You are not different from us
You are not better.
Please keep this in mind
It really matters.
Do you want to know
Why children run when you’re near?
Do you wish to be friends
With us, who are so full of fear?
So stop bullying
Stop being a little tyrant.
For nobody likes a bully
Which you’ve always been.
-Char
How Can We Stop Bullying?
1. Don’t be a bully.
2. Tell someone.
3. Be nice to everyone.
Stop and think before you take action.
Have you ever felt hurt by someone’s words or actions?
-Nikki, 4th Grade
They tear you apart,
they get in your head,
they shatter your heart,
they make you feel dead.
They somehow get deep,
way into your mind,
secrets they won’t keep,
and more they will find.
They share them with friends,
so people can hear,
your rumor is out,
and so is your fear.
They ruin it all,
your life they could end,
too strong and too tall,
for you to defend.
They punch and they kick,
their words oh so strong,
they are just so sick,
they are just so wrong.
They do have a lot,
and they are really smart,
But they don’t have one thing,
and that’s a good heart.
-Renee
I walk in and everyone starts to stop and stare,
I start to feel awkward and just run to my chair,
I stay quiet like I’ve done something wrong,
and bury my head cos I’ve got to be strong.

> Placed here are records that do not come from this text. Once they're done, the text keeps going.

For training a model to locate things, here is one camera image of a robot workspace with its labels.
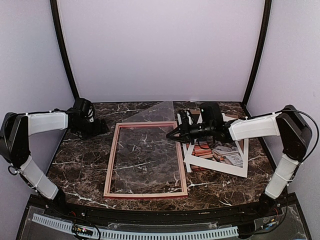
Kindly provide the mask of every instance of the clear plastic sheet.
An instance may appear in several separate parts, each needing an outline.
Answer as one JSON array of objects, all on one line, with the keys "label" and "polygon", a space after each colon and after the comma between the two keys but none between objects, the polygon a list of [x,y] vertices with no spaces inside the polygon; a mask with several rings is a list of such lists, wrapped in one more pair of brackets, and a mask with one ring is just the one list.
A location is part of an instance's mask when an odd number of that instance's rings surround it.
[{"label": "clear plastic sheet", "polygon": [[[162,102],[124,123],[173,122],[172,102]],[[167,140],[173,126],[121,127],[114,157],[110,193],[169,194],[182,192],[177,144]]]},{"label": "clear plastic sheet", "polygon": [[123,123],[171,122],[175,121],[174,103],[164,101],[127,119]]}]

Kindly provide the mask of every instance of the marble table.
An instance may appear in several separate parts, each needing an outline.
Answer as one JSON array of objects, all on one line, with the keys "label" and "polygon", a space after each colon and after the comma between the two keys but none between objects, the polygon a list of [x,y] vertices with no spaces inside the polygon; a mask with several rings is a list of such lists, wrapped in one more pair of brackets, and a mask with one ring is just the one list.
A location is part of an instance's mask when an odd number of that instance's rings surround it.
[{"label": "marble table", "polygon": [[[273,174],[258,139],[249,141],[248,177],[207,170],[186,173],[188,197],[171,199],[105,199],[106,172],[116,123],[159,102],[95,103],[96,117],[110,132],[82,140],[67,132],[48,171],[48,177],[66,193],[68,203],[118,210],[183,211],[256,202]],[[198,110],[199,103],[174,102],[174,111]],[[221,111],[244,117],[239,103],[219,103]]]}]

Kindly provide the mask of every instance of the purple wall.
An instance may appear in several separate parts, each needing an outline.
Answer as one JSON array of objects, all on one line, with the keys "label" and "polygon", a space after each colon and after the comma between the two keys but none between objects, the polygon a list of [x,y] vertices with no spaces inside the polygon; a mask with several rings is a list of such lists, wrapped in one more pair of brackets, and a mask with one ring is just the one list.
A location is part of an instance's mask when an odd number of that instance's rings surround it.
[{"label": "purple wall", "polygon": [[[7,112],[69,108],[72,93],[61,60],[50,1],[0,1],[0,123]],[[30,150],[46,171],[62,132],[34,135]],[[1,239],[16,239],[30,193],[0,156]]]},{"label": "purple wall", "polygon": [[[261,64],[248,104],[252,115],[292,104],[320,125],[319,13],[317,0],[273,1]],[[283,150],[280,138],[268,137],[266,142],[278,161]],[[320,239],[319,155],[320,147],[301,166],[289,187],[298,196],[313,239]]]},{"label": "purple wall", "polygon": [[264,0],[58,2],[82,97],[242,100]]}]

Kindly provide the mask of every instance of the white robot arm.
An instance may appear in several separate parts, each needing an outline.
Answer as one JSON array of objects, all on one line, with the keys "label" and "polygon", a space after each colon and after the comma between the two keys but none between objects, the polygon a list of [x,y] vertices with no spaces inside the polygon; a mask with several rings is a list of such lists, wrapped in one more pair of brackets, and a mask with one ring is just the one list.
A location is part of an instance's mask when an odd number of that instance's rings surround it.
[{"label": "white robot arm", "polygon": [[77,98],[73,107],[66,111],[7,113],[0,130],[0,155],[10,164],[9,172],[19,174],[30,188],[62,209],[65,194],[34,162],[29,150],[29,136],[65,129],[84,139],[108,131],[105,120],[95,119],[93,104],[84,98]]},{"label": "white robot arm", "polygon": [[214,140],[228,143],[250,138],[281,136],[284,148],[282,158],[259,199],[258,212],[264,216],[304,161],[312,138],[311,128],[292,105],[287,105],[279,112],[228,122],[223,121],[217,103],[201,104],[200,112],[202,123],[190,124],[190,113],[180,111],[182,124],[168,133],[167,138],[194,144],[194,140],[201,137],[213,137]]}]

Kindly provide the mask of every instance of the pink frame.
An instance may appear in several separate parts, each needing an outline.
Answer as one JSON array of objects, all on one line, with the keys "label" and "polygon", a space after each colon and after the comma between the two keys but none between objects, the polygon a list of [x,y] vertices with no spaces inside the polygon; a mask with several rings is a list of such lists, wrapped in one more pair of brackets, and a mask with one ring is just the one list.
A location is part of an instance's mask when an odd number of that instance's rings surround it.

I look up from my work, it’s all started again,
The giggles and whispers, the scratch of a pen,
They’re writing absurd notes, passing them around,
but even right now i am not making a sound,
Break time comes, i just want to run away,
I go into the toilets, i just hope and i pray,
I look into the mirror and look right at my face,
covered in sweat and tears, oh what a disgrace,
What am i doing crying and hiding like this,
I feel like going in the room and giving some fist,
but I’m not that kind of person, I’m just too shy,
I’m a kind person who wouldn’t even hurt a fly,
I need to go home now and get a little rest,
I’ll get prepared for tomorrow and try my best,
not to let any of them bother me in any way,
As tomorrow is the start of another new day,
At home i put on some music and have a cry,
At last i am free and at home, I give a sigh,
Then i jump into bed and i turn off the light,
but i wake up because i get such a fright,
I have had a nightmare, this is all i need now,
I want it all to go away, I ask why and how,
Is this all my fault for being scared and quiet,
Is it my fault that I’m thin and their on a diet,
but i am just me i can’t be nobody else, ever,
cos i don’t want to feel like this, now or never!